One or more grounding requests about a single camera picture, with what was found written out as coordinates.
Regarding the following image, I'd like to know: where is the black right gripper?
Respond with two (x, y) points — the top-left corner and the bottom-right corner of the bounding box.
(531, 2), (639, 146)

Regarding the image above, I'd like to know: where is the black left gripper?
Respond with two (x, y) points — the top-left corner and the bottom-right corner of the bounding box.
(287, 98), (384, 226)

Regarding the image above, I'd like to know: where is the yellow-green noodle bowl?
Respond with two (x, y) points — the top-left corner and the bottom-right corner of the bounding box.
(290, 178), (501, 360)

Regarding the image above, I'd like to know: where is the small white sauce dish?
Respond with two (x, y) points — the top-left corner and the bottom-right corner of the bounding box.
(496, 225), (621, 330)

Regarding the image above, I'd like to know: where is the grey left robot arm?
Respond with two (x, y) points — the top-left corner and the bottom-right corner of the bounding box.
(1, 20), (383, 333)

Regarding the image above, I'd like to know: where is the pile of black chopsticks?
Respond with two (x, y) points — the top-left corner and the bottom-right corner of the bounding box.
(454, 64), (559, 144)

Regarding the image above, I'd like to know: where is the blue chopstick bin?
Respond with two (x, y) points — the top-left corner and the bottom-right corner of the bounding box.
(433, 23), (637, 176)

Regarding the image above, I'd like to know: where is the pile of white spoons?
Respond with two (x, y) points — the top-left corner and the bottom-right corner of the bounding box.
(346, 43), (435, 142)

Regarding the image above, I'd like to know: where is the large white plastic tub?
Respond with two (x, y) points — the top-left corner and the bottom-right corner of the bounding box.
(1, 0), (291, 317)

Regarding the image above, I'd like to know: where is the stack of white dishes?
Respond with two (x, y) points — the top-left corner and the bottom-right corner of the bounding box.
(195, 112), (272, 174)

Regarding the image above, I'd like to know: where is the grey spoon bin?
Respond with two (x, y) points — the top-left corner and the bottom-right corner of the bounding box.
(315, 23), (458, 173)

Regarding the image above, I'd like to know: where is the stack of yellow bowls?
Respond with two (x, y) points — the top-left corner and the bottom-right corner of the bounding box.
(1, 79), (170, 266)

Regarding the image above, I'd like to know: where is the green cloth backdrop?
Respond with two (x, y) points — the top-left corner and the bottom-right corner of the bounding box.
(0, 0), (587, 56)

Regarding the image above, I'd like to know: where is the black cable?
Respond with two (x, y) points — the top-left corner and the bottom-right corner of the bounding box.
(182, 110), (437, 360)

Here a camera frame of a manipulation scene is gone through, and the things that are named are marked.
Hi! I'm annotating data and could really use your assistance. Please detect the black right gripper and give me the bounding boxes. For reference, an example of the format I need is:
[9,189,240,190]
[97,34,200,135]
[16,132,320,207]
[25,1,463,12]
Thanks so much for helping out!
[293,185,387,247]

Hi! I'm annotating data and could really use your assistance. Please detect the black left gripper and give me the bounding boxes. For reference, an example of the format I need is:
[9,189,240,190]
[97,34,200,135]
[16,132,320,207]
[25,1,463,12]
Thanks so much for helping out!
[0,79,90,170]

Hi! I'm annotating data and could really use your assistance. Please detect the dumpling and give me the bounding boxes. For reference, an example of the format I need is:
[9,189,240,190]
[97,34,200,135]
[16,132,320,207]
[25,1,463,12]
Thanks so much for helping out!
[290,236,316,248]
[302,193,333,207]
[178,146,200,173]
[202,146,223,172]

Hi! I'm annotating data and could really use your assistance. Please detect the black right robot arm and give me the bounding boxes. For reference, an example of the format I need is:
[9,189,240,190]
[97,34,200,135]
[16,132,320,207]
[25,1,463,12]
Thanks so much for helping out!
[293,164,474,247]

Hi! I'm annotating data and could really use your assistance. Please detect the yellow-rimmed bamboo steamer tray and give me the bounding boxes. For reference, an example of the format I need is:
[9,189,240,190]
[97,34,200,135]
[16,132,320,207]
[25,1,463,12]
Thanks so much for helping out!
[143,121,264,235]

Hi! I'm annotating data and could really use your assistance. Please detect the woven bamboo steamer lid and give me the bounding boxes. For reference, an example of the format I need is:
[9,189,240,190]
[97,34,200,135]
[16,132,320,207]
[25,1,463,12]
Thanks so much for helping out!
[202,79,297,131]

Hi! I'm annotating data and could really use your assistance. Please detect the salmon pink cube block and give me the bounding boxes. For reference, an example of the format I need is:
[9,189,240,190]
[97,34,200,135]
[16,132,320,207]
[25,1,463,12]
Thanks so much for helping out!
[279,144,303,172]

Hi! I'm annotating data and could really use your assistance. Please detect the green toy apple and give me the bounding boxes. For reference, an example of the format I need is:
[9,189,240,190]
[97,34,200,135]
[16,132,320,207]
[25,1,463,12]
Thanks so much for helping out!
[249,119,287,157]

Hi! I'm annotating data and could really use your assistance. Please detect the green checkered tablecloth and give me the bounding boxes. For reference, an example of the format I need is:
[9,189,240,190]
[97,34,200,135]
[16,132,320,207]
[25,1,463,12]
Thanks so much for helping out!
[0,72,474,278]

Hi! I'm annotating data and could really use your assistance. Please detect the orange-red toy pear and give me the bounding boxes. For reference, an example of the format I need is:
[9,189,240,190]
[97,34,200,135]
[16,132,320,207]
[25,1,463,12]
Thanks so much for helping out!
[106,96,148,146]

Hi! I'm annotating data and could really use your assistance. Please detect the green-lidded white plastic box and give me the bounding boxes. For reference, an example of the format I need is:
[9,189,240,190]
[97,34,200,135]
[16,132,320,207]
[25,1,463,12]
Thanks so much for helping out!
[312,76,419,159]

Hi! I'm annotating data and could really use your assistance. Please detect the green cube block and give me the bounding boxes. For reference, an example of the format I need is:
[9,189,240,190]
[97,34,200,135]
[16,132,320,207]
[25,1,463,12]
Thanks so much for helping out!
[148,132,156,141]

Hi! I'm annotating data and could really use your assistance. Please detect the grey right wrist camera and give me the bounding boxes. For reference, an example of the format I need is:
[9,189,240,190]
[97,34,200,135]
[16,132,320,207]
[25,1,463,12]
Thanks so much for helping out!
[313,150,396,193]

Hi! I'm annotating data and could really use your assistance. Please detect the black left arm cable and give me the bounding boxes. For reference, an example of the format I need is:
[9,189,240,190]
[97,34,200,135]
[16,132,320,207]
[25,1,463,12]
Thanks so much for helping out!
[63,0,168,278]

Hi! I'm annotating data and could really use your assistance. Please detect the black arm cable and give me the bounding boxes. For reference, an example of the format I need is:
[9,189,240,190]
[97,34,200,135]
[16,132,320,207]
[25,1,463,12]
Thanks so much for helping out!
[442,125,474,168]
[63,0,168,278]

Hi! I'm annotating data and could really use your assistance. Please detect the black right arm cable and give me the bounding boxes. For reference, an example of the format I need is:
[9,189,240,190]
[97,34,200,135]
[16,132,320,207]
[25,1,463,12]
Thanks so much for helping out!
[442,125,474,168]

########

• [WORK TO COMPLETE]:
Give the number of lines in the entries above that include the word "steamer", and nothing more.

• [SOLUTION FOR THIS EXERCISE]:
2